§ **Task item**
Start at the line holding "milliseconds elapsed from". Write out that line and each one after it to the end of the data, unchanged.
+++++
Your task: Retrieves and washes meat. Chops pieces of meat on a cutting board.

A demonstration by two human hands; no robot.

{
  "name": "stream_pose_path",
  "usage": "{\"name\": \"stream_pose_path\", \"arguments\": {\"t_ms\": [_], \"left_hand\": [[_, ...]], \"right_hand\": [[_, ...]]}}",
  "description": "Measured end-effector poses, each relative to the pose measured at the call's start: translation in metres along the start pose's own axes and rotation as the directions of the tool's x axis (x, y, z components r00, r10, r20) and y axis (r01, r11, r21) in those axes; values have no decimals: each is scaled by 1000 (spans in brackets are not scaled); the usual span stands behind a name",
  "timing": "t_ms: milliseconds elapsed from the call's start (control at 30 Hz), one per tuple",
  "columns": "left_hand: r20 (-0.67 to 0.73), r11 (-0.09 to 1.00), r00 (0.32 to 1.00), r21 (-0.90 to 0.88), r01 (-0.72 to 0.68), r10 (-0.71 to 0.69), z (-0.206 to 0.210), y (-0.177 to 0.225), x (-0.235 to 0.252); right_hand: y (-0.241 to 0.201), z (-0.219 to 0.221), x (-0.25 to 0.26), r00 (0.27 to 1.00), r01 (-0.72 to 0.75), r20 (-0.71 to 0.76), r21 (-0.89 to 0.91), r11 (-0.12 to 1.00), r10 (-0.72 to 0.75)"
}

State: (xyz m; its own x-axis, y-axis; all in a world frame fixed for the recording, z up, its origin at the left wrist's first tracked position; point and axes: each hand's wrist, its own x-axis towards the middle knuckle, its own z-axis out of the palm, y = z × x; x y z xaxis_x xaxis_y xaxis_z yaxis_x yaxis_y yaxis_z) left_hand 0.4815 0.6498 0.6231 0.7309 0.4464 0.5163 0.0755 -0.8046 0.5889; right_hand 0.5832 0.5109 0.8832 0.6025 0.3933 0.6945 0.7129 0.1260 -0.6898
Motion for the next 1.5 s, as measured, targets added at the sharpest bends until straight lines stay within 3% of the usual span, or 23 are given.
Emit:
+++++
§ **The completed task**
  "timing": "t_ms: milliseconds elapsed from the call's start (control at 30 Hz), one per tuple",
  "columns": "left_hand: r20 (-0.67 to 0.73), r11 (-0.09 to 1.00), r00 (0.32 to 1.00), r21 (-0.90 to 0.88), r01 (-0.72 to 0.68), r10 (-0.71 to 0.69), z (-0.206 to 0.210), y (-0.177 to 0.225), x (-0.235 to 0.252); right_hand: y (-0.241 to 0.201), z (-0.219 to 0.221), x (-0.25 to 0.26), r00 (0.27 to 1.00), r01 (-0.72 to 0.75), r20 (-0.71 to 0.76), r21 (-0.89 to 0.91), r11 (-0.12 to 1.00), r10 (-0.72 to 0.75)"
}

State: (xyz m; its own x-axis, y-axis; all in a world frame fixed for the recording, z up, its origin at the left wrist's first tracked position; point and axes: each hand's wrist, its own x-axis towards the middle knuckle, its own z-axis out of the palm, y = z × x; x y z xaxis_x xaxis_y xaxis_z yaxis_x yaxis_y yaxis_z) left_hand 0.4815 0.6498 0.6231 0.7309 0.4464 0.5163 0.0755 -0.8046 0.5889; right_hand 0.5832 0.5109 0.8832 0.6025 0.3933 0.6945 0.7129 0.1260 -0.6898
Motion for the next 1.5 s, as measured, targets added at the sharpest bends until straight lines stay within 3% of the usual span, or 23 are given.
Emit:

What the exercise required is now done.